Author: Peter Cormack
Publisher: Paul Mellon Centre
Published: 2015
Total Pages: 0
ISBN-13: 9780300209709
DOWNLOAD EBOOKAn insightful corrective demonstrating the Arts and Crafts Movement's indelible impact on British and American stained glass Beautifully illustrated and based on more than three decades of research, Arts & Crafts Stained Glass is the first study of how the late-19th-century Arts and Crafts Movement transformed the aesthetics and production of stained glass in Britain and America. A progressive school of artists, committed to direct involvement both in making and designing windows, emerged in the 1880s and 1890s, reinventing stained glass as a modern, expressive art form. Using innovative materials and techniques, they rejected formulaic Gothic Revivalism while seeking authentic, creative inspiration in medieval traditions. This new approach was pioneered by Christopher Whall (1849-1924), whose charismatic teaching educated a generation of talented pupils--both men and women--who produced intensely colorful and inventive stained glass, using dramatic, lyrical, and often powerfully moving design and symbolism. Peter Cormack demonstrates how women made critical contributions to the renewal of stained glass as artists and entrepreneurs, gaining meaningful equality with their male colleagues, more fully than in any other applied art. Cormack restores stained glass to its proper status as an important field of Arts and Crafts activity, with a prominent role in the movement's polemical campaigning, its public exhibitions, and its educational program.
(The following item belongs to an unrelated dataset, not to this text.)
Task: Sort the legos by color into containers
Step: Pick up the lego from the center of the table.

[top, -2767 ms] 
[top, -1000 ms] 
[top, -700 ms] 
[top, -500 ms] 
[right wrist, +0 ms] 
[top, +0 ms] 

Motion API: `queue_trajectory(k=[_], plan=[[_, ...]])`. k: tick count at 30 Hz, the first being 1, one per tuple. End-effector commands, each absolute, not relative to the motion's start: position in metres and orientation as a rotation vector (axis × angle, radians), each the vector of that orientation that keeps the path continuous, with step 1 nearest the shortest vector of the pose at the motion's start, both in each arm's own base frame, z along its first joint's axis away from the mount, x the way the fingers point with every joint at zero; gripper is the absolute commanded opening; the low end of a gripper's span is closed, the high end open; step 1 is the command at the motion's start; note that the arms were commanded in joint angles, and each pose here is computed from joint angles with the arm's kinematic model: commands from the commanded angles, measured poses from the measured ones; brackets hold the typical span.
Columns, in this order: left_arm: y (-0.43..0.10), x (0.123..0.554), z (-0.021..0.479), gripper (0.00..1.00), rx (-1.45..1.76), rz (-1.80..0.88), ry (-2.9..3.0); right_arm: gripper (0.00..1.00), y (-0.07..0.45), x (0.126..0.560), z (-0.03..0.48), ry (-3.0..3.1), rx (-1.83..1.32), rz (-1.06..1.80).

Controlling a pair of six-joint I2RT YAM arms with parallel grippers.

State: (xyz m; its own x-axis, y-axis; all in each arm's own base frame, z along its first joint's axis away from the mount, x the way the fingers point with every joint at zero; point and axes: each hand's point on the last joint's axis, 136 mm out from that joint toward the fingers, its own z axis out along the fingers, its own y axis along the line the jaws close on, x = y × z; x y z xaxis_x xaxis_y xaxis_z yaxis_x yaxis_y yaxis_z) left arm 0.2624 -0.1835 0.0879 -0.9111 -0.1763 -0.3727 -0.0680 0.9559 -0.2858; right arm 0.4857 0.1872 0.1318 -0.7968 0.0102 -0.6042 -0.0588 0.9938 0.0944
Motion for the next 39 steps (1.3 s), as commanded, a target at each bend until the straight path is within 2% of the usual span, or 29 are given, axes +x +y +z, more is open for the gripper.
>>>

Published for the Paul Mellon Centre for Studies in British Art
Author: Judith A. Barter
Publisher:
Published: 2009
Total Pages: 216
ISBN-13:
DOWNLOAD EBOOKThe Arts and Crafts movement in architecture, interior design and decorative arts reached its peak between 1880 and 1910 in Britain and North America. This text presents outstanding examples by the movement's British orginators, including William Morris, as well as its greatest American practitioners, including Frank Lloyd Wright.
Author: Jo Lauria
Publisher: Potter Style
Published: 2007
Total Pages: 323
ISBN-13: 0307346471
DOWNLOAD EBOOKIllustrated with 200 stunning photographs and encompassing objects from furniture and ceramics to jewelry and metal, this definitive work from Jo Lauria and Steve Fenton showcases some of the greatest pieces of American crafts of the last two centuries. Potter Craft
Author: Malcolm Haslam
Publisher: Richard Dennie Publication
Published: 2012
Total Pages: 0
ISBN-13: 9780955374180
DOWNLOAD EBOOKBefore the age of the paper book jacket, publishers issued their books in cloth-covered boards, which were stamped with designs in golf leaf and color. From around 1860, artists of the Arts and Crafts movement supplied many of the best designs. Dante Gabriel Rossetti, William Morris and Walter Crane led the way, and they were followed in the 1890s by Laurence Housman, Charles Ricketts and Selwyn Image, among others. Prominent Arts and Crafts architects, such as Philip Webb and C.F.A. Voysey, also designed book covers. Malcolm Haslam explores this uncharted territory, investigating not only the designs and designers, but the publishers and binders as well. He introduces some artists, little known today, whose designs filled the bookshops and bookshelves of late Victorian and Edwardian Britain, and he shows how designers in Europe and America were influenced by British book covers decorated in the Arts and Crafts style. Ninety-nine of the best covers are illustrated and described, and details are given of over fifty Arts and Crafts designers who worked in commercial book production, and their marks and monograms are shown.
Author:
Publisher:
Published: 2002
Total Pages: 192
ISBN-13:
DOWNLOAD EBOOKLooks at the influence of the Arts and Crafts movement of the late nineteenth century and the creations of Charles Rennie Mackintosh, William Morris and Philip Webb. Charts the eclectic output, historical and intellectual development of the movement.